##### RECORDS PROVIDED #####
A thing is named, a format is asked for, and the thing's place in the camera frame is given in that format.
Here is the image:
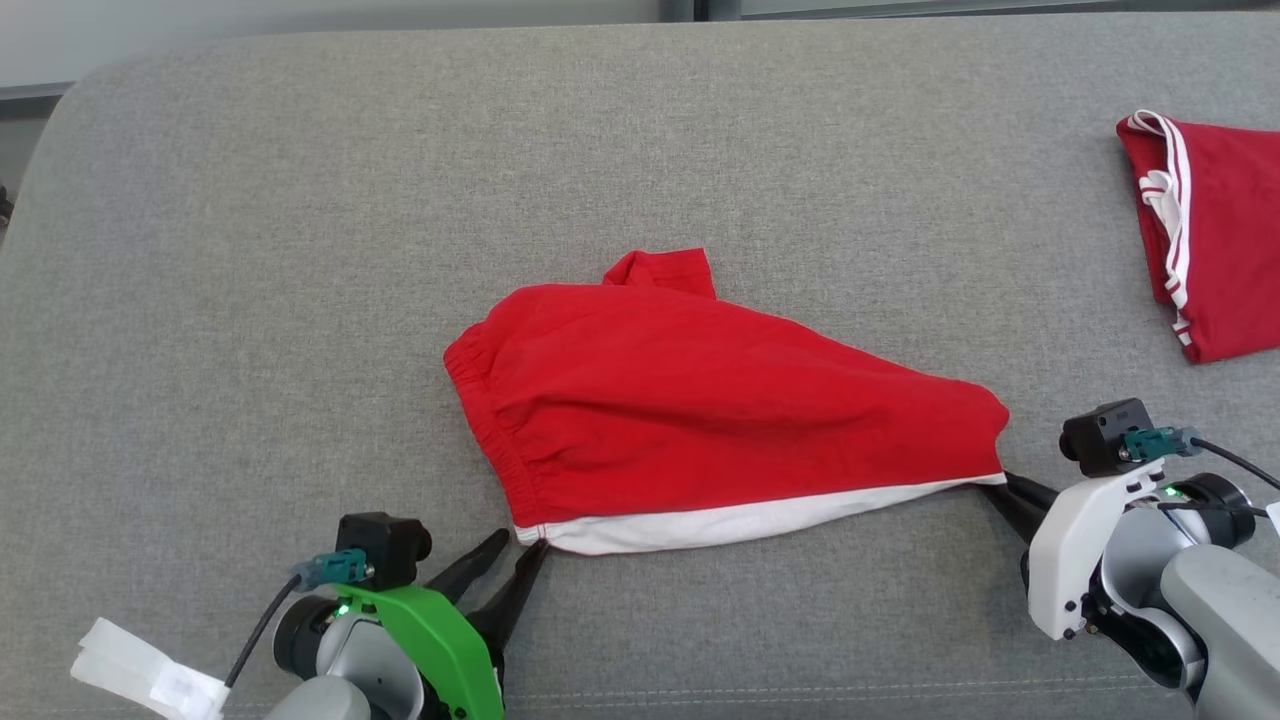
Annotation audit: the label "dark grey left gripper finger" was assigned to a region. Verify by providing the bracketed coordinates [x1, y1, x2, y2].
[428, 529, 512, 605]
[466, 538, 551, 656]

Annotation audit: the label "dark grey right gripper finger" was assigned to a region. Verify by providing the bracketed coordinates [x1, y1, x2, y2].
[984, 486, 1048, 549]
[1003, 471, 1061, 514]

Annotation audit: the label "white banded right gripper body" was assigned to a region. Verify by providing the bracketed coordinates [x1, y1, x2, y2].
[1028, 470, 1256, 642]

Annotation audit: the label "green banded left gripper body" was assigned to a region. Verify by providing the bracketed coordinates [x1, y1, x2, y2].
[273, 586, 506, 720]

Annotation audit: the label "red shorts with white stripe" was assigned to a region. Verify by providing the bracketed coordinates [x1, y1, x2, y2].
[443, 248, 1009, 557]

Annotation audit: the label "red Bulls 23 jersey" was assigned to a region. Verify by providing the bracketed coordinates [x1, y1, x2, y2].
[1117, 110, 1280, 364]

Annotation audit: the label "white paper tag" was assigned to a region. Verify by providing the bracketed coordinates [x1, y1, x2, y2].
#####
Reproduce the data above word for word, but leave the images out.

A thing is named, a format is asked for, and the thing's place in the camera frame is given in that format.
Here is the image:
Annotation audit: the label "dark grey left gripper finger" was assigned to a region. Verify by providing the bracketed coordinates [x1, y1, x2, y2].
[428, 529, 512, 605]
[466, 538, 551, 656]

Annotation audit: the label "dark grey right gripper finger" was assigned to a region. Verify by providing the bracketed coordinates [x1, y1, x2, y2].
[984, 486, 1048, 549]
[1003, 471, 1061, 514]

Annotation audit: the label "white banded right gripper body" was assigned to a region. Verify by providing the bracketed coordinates [x1, y1, x2, y2].
[1028, 470, 1256, 642]

Annotation audit: the label "green banded left gripper body" was assigned to a region. Verify by providing the bracketed coordinates [x1, y1, x2, y2].
[273, 586, 506, 720]

Annotation audit: the label "red shorts with white stripe" was assigned to a region. Verify by providing the bracketed coordinates [x1, y1, x2, y2].
[443, 248, 1009, 557]

Annotation audit: the label "red Bulls 23 jersey" was assigned to a region. Verify by providing the bracketed coordinates [x1, y1, x2, y2].
[1117, 110, 1280, 364]

Annotation audit: the label "white paper tag" was assigned to a region. Verify by providing the bracketed coordinates [x1, y1, x2, y2].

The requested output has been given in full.